2D wave front set: simple planar shapes (in progress)

Let \(h>0\) be the semiclassical parameter.
The FBI (Fourier-Bros-Iagolnitzer) transform of an \(n\)-dimensional tempered distribution \(u \in \mathscr{S}^\prime(\mathbb{R}^n)\) is defined by
\[
T_hu(x;\xi)
:=
2^{-n/2}
(\pi h)^{-3n/4}
\int_{\mathbb{R}^n}
e^{-i(x-y)\cdot\xi/h-\lvert{x-y}\rvert^2/2h}
u(y)
dy,
\]
where \((x,\xi) \in T^\ast\mathbb{R}^n\simeq\mathbb{R}^n\times\mathbb{R}^n\).

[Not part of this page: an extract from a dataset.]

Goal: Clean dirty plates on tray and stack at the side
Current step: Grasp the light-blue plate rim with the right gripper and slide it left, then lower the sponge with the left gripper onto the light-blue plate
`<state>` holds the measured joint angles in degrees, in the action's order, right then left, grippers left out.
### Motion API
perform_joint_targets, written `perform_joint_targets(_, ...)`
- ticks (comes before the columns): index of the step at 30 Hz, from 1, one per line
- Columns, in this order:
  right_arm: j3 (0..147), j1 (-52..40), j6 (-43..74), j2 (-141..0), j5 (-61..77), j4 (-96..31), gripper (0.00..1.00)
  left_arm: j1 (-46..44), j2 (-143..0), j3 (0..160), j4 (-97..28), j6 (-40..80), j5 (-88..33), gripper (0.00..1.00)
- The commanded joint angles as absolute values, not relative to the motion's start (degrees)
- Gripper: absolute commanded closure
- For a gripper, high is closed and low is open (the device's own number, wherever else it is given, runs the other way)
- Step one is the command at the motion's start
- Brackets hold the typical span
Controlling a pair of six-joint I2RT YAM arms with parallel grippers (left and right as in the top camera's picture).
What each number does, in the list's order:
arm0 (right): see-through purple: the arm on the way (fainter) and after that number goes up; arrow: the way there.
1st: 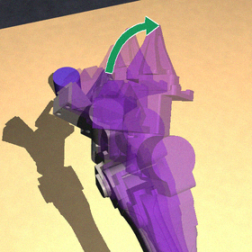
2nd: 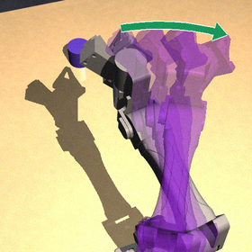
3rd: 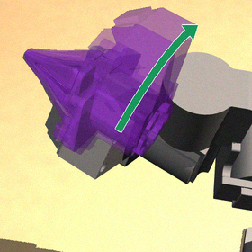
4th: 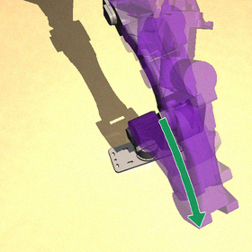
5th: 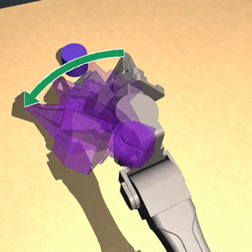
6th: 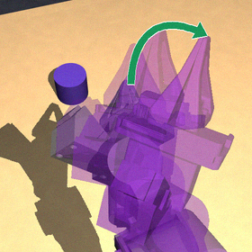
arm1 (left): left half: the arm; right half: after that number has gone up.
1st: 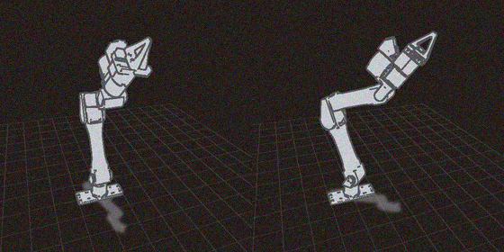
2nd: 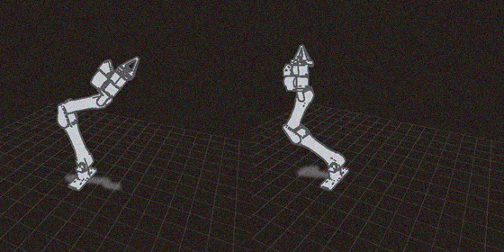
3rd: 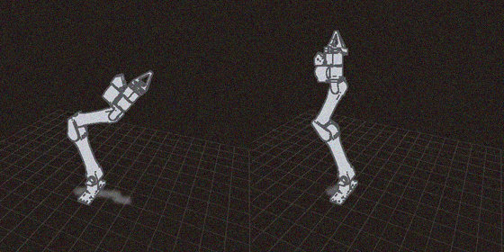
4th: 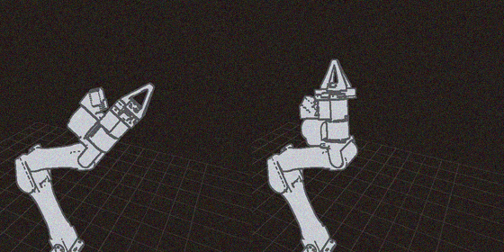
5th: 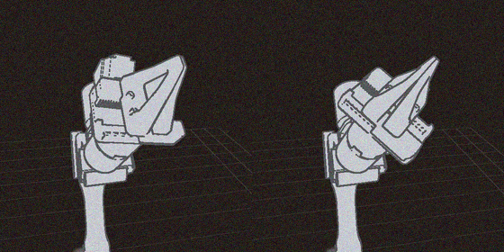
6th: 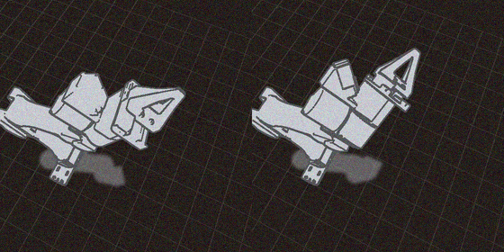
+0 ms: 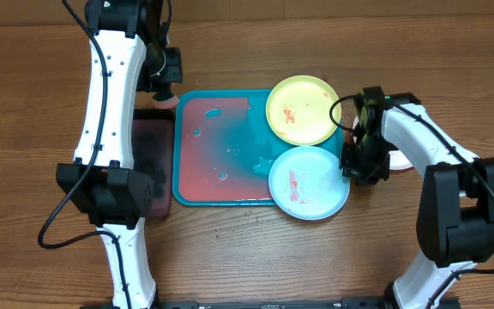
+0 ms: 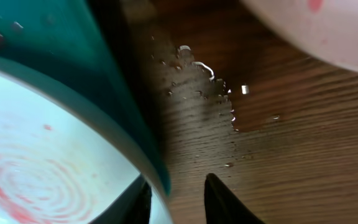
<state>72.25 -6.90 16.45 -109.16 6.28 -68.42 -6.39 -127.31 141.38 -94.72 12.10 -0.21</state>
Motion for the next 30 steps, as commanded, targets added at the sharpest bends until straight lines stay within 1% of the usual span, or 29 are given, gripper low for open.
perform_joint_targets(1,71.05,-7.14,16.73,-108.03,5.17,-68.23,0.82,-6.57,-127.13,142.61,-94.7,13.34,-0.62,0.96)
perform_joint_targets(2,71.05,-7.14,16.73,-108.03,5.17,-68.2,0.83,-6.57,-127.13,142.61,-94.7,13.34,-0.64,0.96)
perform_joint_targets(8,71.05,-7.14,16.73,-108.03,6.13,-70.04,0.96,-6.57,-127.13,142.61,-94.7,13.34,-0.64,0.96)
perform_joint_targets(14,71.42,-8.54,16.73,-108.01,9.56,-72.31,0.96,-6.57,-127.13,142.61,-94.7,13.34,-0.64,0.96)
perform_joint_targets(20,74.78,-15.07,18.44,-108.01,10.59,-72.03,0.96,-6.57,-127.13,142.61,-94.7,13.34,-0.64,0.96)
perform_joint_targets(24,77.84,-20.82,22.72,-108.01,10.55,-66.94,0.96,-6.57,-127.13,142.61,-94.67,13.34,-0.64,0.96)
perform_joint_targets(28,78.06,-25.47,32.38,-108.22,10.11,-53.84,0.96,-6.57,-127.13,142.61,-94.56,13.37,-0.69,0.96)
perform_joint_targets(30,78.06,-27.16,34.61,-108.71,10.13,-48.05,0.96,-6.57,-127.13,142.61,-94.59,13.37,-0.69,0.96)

It is well-known that if \(u\) is independent of \(h>0\),
then the wave front set of \(u\) is characterized by its FBI transform.
In fact it follows that \((x_0,\xi_0) \in T^\ast\mathbb{R}^n\setminus0\)
does not belong to \(\operatorname{WF}(u)\) if and only if
\[
T_hu(x;\xi)=\mathcal{O}(h^\infty)
\quad
(h \downarrow0)
\]
uniformly near \((x_0,\xi_0)\). Note that a wave front set is conic in \(\xi\) and independent of the size of \(\xi\). We are trying to detect the wave front sets of 2D distributions using MATLAB and the FBI transform. For \(u(x,y) \in \mathscr{S}^\prime(\mathbb{R}^2)\) we compute
\[
T_hu(x,y;\lambda\cos\theta,\lambda\sin\theta)
=
2^{-1}(\pi h)^{-3/2}
\iint_{\mathbb{R}^2}
e^{i\lambda(p\cos\theta+q\sin\theta)/h-(p^2+q^2)/2h}
u(x+p,y+q)
dpdq
\]
where \(\lambda\) is the size of the frequency.